Would you please set down the data again exactly as given, excluding the pictures?

——

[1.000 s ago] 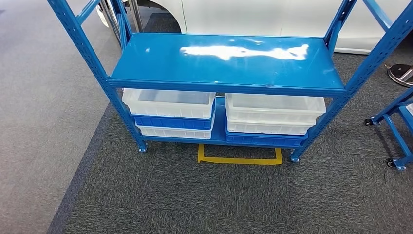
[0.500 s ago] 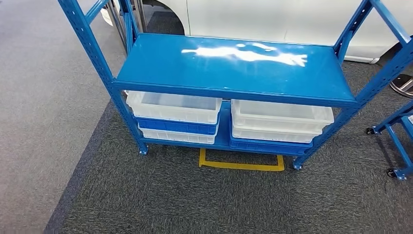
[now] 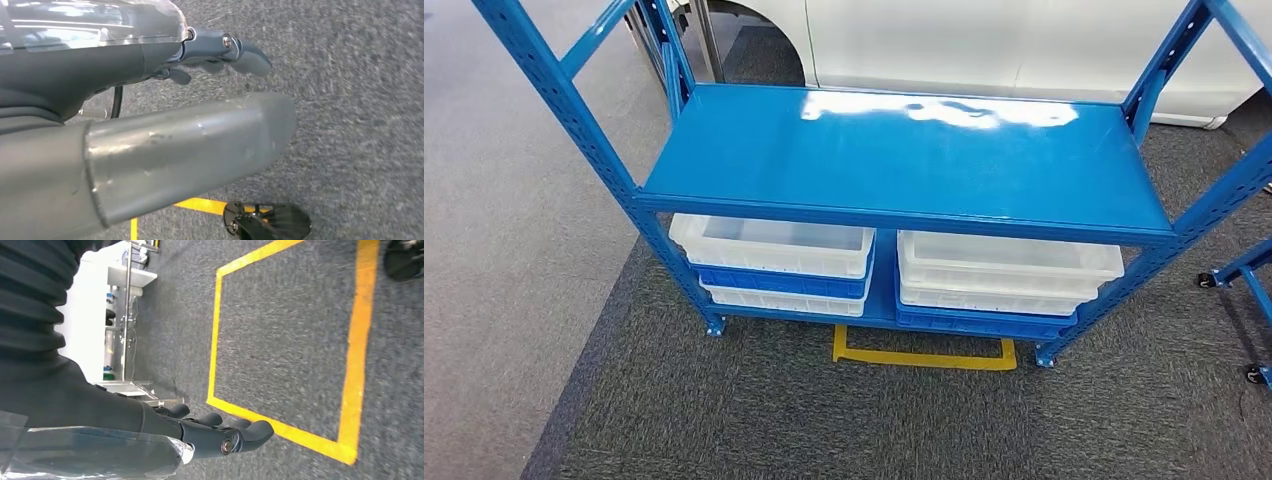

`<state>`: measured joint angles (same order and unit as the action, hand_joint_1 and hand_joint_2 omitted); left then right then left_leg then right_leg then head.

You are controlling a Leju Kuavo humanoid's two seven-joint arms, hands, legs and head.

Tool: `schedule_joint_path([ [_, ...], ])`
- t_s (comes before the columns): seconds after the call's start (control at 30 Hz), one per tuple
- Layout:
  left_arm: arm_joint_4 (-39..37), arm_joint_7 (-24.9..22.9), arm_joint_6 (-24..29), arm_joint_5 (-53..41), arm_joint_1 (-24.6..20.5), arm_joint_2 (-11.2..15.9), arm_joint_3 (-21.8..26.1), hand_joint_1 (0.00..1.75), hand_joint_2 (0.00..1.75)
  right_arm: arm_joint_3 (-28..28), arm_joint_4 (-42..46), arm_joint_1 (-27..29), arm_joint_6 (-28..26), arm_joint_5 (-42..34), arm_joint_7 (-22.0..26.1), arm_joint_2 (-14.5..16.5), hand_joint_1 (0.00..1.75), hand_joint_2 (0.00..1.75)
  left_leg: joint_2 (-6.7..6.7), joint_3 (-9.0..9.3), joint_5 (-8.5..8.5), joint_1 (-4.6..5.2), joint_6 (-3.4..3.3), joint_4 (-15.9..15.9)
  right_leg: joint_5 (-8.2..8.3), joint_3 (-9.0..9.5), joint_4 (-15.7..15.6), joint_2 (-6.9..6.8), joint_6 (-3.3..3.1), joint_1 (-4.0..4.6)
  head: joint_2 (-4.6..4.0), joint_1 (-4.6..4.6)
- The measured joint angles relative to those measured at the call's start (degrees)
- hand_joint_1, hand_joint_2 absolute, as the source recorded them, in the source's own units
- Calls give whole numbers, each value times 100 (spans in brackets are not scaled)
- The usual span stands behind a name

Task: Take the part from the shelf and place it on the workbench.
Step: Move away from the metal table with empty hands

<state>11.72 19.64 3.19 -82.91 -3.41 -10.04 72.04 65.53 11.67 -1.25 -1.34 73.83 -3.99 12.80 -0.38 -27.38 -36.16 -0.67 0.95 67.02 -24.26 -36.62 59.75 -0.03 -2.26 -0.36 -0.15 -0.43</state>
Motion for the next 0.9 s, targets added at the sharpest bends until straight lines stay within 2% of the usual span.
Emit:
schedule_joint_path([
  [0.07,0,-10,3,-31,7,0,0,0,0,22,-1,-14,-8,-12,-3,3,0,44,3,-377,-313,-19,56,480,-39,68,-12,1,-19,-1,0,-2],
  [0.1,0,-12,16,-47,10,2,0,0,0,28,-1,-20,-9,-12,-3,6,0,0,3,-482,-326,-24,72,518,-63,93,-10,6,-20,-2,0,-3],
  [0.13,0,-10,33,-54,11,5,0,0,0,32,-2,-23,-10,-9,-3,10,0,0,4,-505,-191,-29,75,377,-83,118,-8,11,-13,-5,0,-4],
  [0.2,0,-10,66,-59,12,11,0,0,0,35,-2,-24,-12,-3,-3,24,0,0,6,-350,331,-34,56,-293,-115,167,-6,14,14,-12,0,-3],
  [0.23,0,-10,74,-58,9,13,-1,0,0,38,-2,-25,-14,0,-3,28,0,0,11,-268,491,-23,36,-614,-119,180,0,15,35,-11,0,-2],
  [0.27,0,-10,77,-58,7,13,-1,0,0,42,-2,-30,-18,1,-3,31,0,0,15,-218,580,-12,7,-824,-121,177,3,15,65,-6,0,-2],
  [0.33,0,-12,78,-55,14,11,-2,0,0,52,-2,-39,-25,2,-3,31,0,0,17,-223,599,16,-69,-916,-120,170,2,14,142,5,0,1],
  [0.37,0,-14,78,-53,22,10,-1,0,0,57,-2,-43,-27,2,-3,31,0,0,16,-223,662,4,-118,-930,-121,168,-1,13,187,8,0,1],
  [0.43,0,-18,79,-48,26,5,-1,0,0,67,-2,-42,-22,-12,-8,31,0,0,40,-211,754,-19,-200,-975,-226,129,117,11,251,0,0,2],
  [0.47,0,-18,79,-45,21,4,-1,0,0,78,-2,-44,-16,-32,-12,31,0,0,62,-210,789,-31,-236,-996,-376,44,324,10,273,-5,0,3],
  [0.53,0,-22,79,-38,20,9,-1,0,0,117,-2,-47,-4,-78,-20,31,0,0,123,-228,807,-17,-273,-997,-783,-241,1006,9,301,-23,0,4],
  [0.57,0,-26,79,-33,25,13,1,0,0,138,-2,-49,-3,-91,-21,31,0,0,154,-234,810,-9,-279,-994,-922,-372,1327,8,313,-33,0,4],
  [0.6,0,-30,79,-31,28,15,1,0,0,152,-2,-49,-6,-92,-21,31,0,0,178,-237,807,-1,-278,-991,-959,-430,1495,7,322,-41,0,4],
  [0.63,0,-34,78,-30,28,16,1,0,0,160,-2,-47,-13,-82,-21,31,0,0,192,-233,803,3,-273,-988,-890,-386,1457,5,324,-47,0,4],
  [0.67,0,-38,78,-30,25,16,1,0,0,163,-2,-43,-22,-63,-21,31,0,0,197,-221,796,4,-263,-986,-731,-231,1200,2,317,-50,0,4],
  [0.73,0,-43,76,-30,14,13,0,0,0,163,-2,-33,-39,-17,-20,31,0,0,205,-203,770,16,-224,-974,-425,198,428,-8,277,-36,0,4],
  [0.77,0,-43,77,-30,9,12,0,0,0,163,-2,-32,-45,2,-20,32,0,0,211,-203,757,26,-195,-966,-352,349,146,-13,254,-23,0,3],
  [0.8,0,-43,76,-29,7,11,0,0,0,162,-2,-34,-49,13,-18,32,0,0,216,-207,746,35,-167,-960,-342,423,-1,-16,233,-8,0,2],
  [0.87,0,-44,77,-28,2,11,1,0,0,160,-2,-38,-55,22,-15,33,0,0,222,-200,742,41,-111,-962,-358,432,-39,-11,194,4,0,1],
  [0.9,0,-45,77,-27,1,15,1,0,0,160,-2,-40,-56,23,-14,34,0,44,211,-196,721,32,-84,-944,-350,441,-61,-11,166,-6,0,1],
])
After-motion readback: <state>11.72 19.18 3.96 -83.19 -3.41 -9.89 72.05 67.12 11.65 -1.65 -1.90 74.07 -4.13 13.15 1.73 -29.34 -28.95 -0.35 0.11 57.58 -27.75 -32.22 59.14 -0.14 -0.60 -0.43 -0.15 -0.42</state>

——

**Expected output:**
[1.000 s ago] 
[0.500 s ago] 
[now] 

`<state>`: measured joint angles (same order and unit as the action, hand_joint_1 and hand_joint_2 omitted); left then right then left_leg then right_leg then head.

You are controlling a Leju Kuavo humanoid's two seven-joint arms, hands, legs and head.

Tool: `schedule_joint_path([ [_, ...], ])`
- t_s (comes before the columns): seconds after the call's start (control at 30 Hz), one per tuple
- Layout:
  left_arm: arm_joint_4 (-39..37), arm_joint_7 (-24.9..22.9), arm_joint_6 (-24..29), arm_joint_5 (-53..41), arm_joint_1 (-24.6..20.5), arm_joint_2 (-11.2..15.9), arm_joint_3 (-21.8..26.1), hand_joint_1 (0.00..1.75), hand_joint_2 (0.00..1.75)
  right_arm: arm_joint_3 (-28..28), arm_joint_4 (-42..46), arm_joint_1 (-27..29), arm_joint_6 (-28..26), arm_joint_5 (-42..34), arm_joint_7 (-22.0..26.1), arm_joint_2 (-14.5..16.5), hand_joint_1 (0.00..1.75), hand_joint_2 (0.00..1.75)
  left_leg: joint_2 (-6.7..6.7), joint_3 (-9.0..9.3), joint_5 (-8.5..8.5), joint_1 (-4.6..5.2), joint_6 (-3.4..3.3), joint_4 (-15.9..15.9)
  right_leg: joint_5 (-8.2..8.3), joint_3 (-9.0..9.5), joint_4 (-15.7..15.6), joint_2 (-6.9..6.8), joint_6 (-3.3..3.1), joint_1 (-4.0..4.6)
  head: joint_2 (-4.6..4.0), joint_1 (-4.6..4.6)
- The measured joint angles relative to those measured at the call's start (degrees)
- hand_joint_1, hand_joint_2 absolute, as the source recorded them, in the source's own units
- Calls give whole numbers, each value times 100 (spans in brackets are not scaled)
- The usual span stands behind a name

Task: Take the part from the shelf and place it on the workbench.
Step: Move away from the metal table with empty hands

<state>11.72 19.64 3.19 -82.91 -3.41 -10.04 72.04 65.53 11.67 -1.25 -1.34 73.83 -3.99 12.80 -0.38 -27.38 -36.16 -0.67 0.95 67.02 -24.26 -36.62 59.75 -0.03 -2.26 -0.36 -0.15 -0.43</state>
Motion for the next 0.9 s, targets added at the sharpest bends until straight lines stay within 2% of the usual span.
Emit:
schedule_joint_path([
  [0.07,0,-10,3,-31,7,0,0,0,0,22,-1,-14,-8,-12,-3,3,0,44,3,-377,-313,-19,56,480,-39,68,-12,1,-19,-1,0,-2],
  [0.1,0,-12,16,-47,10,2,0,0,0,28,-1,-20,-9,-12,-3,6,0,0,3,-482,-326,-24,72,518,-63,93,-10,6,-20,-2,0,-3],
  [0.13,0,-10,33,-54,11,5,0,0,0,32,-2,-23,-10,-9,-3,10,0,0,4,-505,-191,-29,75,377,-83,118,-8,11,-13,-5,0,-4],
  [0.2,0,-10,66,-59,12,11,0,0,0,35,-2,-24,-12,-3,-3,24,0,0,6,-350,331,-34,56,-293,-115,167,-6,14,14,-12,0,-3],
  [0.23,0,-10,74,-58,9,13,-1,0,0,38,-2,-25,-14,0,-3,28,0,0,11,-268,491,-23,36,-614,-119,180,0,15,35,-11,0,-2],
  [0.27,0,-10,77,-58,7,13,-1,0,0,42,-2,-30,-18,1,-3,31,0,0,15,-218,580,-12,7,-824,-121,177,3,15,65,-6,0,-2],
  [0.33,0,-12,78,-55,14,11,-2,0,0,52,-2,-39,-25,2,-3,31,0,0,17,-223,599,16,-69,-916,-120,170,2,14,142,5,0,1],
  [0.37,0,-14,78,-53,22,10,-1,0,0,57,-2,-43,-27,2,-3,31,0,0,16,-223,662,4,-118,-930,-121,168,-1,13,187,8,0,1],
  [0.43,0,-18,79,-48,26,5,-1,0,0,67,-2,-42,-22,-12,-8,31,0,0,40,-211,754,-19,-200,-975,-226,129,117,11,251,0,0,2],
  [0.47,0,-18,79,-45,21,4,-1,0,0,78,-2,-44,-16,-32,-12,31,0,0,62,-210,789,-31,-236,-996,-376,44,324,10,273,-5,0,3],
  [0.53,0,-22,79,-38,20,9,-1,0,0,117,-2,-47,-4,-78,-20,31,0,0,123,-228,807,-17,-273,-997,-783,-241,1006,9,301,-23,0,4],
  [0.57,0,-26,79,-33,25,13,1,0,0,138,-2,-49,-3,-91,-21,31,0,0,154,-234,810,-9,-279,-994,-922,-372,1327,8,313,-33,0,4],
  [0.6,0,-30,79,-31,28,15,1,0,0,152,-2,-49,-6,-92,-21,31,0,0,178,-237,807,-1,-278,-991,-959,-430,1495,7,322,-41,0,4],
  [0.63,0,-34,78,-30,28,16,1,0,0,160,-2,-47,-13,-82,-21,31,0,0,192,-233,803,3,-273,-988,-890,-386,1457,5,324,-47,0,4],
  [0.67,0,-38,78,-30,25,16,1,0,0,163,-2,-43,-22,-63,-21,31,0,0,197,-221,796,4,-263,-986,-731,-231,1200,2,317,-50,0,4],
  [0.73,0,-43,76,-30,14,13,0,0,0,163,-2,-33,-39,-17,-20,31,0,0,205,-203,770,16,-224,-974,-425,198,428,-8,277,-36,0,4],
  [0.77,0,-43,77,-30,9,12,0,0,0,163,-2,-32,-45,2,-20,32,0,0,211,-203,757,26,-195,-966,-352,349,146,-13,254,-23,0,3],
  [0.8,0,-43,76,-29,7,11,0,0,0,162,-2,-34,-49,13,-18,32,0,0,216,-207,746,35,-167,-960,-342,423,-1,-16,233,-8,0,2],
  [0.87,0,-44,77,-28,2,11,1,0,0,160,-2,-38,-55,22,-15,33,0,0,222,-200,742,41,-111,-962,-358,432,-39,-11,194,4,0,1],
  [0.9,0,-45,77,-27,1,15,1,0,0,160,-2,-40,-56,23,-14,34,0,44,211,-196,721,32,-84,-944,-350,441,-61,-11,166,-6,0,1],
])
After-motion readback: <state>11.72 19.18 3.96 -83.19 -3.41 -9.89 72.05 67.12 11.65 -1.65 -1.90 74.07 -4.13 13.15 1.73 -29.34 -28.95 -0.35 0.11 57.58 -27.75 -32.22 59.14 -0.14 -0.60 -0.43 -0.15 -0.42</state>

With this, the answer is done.